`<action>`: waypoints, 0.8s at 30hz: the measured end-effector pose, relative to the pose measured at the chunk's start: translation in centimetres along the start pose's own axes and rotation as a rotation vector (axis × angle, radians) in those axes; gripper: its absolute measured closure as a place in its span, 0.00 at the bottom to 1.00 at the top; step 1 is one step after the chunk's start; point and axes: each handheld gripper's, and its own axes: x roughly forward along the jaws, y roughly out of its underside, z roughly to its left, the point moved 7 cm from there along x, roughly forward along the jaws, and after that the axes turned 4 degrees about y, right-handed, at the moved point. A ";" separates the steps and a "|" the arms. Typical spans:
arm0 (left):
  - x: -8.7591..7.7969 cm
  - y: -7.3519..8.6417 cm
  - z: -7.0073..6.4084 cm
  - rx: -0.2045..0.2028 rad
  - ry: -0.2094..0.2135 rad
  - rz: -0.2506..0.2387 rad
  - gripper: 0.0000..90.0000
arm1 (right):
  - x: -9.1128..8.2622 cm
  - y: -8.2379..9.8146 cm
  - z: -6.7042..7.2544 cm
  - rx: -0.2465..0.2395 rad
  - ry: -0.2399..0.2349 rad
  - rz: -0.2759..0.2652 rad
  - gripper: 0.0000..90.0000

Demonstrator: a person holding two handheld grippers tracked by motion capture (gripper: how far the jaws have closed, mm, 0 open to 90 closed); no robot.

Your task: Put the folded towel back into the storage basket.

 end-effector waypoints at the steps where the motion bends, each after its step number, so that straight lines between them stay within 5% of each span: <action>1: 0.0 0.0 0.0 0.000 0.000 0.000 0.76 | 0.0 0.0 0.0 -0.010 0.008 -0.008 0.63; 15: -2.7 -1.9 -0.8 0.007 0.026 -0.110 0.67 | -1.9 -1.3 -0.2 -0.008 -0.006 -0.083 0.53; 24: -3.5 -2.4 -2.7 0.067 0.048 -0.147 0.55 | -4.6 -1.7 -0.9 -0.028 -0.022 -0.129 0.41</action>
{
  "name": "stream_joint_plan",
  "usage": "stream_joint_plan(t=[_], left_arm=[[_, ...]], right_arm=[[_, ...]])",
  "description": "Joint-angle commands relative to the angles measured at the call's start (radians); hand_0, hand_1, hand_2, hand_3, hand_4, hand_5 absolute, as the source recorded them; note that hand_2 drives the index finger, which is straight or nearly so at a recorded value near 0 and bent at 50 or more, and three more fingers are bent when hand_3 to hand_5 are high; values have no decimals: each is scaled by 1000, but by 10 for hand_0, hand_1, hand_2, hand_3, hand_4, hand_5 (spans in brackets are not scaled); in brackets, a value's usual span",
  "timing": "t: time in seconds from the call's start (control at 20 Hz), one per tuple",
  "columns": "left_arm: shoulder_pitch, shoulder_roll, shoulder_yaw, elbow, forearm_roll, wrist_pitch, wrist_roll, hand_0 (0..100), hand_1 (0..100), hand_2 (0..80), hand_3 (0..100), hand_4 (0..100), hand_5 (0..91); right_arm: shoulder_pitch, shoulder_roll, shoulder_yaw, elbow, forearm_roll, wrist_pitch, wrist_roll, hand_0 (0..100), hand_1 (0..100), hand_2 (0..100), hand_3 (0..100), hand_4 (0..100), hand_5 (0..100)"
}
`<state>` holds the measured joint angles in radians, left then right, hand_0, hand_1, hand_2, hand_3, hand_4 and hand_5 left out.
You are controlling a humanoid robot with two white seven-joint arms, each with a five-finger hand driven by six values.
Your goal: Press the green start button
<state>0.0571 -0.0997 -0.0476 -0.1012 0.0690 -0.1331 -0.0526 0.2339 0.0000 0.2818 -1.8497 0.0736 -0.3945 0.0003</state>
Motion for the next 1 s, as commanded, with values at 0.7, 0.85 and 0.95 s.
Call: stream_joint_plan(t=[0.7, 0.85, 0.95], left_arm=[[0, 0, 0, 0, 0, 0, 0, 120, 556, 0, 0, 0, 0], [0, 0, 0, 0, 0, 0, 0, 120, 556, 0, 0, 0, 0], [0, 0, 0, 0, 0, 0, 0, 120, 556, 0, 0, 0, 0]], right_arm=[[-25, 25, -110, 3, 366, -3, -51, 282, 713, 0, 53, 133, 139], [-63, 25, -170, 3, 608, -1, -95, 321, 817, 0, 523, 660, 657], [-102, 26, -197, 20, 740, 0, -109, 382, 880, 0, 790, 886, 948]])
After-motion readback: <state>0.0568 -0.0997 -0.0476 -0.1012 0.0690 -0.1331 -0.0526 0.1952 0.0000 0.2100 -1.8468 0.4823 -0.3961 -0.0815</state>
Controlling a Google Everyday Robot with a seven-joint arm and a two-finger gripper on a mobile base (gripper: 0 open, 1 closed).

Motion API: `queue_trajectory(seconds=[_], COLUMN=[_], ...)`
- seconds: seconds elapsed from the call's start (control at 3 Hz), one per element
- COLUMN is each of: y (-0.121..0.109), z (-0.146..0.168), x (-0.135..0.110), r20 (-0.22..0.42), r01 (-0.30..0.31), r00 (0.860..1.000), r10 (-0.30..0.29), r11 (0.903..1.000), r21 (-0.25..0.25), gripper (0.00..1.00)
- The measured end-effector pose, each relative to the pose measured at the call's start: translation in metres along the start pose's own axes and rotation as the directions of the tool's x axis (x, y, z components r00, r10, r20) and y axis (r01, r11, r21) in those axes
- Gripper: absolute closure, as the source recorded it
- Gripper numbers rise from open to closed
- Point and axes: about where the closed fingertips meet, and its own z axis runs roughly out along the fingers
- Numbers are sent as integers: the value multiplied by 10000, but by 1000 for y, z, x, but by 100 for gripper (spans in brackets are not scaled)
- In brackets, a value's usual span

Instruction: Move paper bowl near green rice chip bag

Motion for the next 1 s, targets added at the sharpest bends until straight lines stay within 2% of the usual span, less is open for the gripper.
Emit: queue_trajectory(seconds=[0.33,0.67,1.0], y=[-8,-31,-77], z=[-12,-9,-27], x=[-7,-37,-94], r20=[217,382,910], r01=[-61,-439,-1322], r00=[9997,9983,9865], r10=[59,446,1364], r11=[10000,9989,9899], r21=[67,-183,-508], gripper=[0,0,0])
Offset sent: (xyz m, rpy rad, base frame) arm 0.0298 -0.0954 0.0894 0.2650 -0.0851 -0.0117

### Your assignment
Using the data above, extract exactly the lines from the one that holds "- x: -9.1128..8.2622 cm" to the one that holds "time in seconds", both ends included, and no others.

### Result below
  - x: -9.1128..8.2622 cm
  - y: -8.2379..9.8146 cm
  - z: -6.7042..7.2544 cm
  - rx: -0.2465..0.2395 rad
  - ry: -0.2399..0.2349 rad
  - rz: -0.2759..0.2652 rad
  - gripper: 0.0000..90.0000

Demonstrator: a person holding two handheld grippers tracked by motion capture (gripper: how far the jaws have closed, mm, 0 open to 90 closed); no robot.

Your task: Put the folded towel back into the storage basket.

 end-effector waypoints at the steps where the motion bends, each after its step number, so that straight lines between them stay within 5% of each span: <action>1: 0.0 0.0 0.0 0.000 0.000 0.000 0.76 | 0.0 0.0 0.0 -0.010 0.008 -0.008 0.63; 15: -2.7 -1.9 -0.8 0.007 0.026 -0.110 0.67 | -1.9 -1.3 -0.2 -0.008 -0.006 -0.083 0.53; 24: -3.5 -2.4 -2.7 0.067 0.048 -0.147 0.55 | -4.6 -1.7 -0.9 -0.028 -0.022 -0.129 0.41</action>
{
  "name": "stream_joint_plan",
  "usage": "stream_joint_plan(t=[_], left_arm=[[_, ...]], right_arm=[[_, ...]])",
  "description": "Joint-angle commands relative to the angles measured at the call's start (radians); hand_0, hand_1, hand_2, hand_3, hand_4, hand_5 absolute, as the source recorded them; note that hand_2 drives the index finger, which is straight or nearly so at a recorded value near 0 and bent at 50 or more, and three more fingers are bent when hand_3 to hand_5 are high; values have no decimals: each is scaled by 1000, but by 10 for hand_0, hand_1, hand_2, hand_3, hand_4, hand_5 (spans in brackets are not scaled); in brackets, a value's usual span",
  "timing": "t: time in seconds from the call's start (control at 20 Hz), one per tuple",

Now the answer is complete.